Search the data for the word "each". Reproduce every line where it is found.

Recorded data:
=== Section Start ===
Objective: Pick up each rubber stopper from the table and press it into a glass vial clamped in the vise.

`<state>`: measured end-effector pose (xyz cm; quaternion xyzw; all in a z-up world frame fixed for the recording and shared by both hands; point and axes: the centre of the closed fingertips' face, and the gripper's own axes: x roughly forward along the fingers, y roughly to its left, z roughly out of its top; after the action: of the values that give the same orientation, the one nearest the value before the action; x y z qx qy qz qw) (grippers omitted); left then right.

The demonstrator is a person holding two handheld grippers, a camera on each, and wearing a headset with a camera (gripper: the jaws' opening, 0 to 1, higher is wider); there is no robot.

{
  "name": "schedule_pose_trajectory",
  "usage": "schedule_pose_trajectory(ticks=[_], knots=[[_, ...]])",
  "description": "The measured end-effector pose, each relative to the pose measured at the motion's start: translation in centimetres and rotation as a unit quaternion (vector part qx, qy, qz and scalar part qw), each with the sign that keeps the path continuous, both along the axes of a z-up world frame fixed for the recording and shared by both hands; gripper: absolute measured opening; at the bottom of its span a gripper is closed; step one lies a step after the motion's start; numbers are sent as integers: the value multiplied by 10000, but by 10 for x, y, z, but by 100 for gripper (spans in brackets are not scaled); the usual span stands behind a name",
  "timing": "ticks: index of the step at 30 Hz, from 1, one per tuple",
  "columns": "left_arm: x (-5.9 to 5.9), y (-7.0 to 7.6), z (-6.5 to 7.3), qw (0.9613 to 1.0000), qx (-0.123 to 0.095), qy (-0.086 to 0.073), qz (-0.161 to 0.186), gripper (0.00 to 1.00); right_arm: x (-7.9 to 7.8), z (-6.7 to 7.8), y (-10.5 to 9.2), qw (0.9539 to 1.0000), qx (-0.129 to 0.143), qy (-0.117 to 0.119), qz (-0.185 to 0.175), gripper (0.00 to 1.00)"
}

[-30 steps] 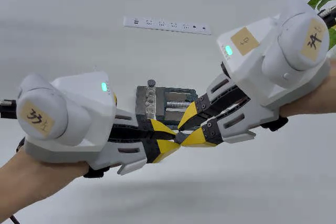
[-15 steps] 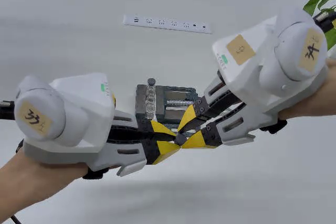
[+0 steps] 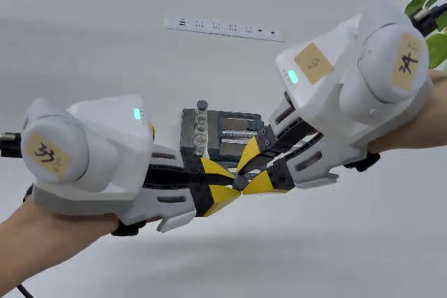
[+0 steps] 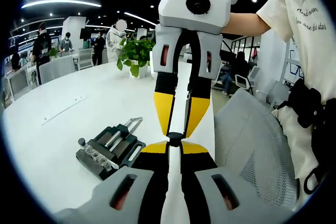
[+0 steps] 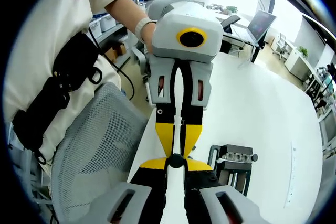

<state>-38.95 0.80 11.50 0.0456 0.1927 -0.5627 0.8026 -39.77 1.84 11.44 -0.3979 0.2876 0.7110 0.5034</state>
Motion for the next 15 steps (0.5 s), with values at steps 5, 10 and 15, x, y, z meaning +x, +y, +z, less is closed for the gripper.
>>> schedule_pose_trajectory(ticks=[5,10,15], knots=[[2,1,-2,10000,-8,-19,39,4,4,-3,0,10000,-25,47,-14,7],[9,7,-7,9998,52,-1,213,7,9,-3,3,10000,-15,42,-17,7],[18,18,-17,9982,66,117,576,28,20,-5,3,10000,-83,-29,-5,7]])
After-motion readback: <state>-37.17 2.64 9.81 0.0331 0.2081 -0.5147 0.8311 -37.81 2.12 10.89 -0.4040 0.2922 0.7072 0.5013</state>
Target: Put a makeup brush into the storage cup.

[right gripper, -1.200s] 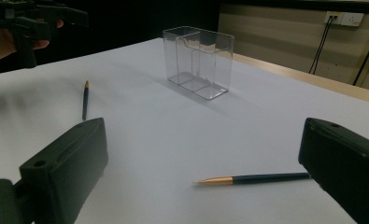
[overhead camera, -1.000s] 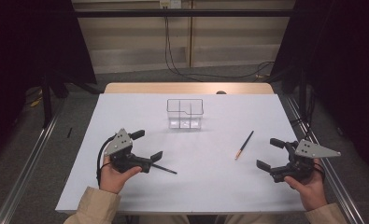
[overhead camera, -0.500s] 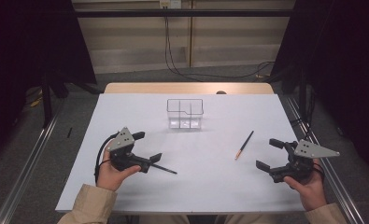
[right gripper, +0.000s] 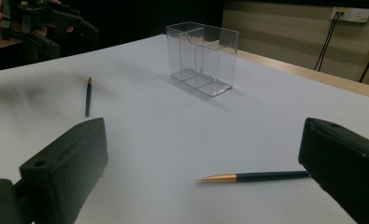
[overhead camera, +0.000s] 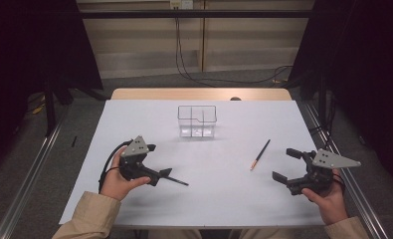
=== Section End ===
• WRITTEN RESPONSE:
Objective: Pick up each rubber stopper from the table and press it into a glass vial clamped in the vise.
The demonstrator is a person holding two handheld grippers, a camera on each, and wearing a headset with a camera (gripper: the jaws' opening, 0 to 1, higher is wider); there is no robot.
  "description": "The measured end-effector pose, each relative to the pose measured at the motion's start: translation in centimetres and rotation as a unit quaternion (vector part qx, qy, qz and scalar part qw), each with the sign that keeps the path continuous, both along the axes of a z-up world frame fixed for the recording and shared by both hands; gripper: absolute measured opening; at the bottom of its span a gripper is closed; step one lies a step after the motion's start; numbers are sent as integers: the value multiplied by 10000, but by 10 for x, y, z, but by 100 for gripper (spans in brackets are not scaled); the usual span stands behind a name",

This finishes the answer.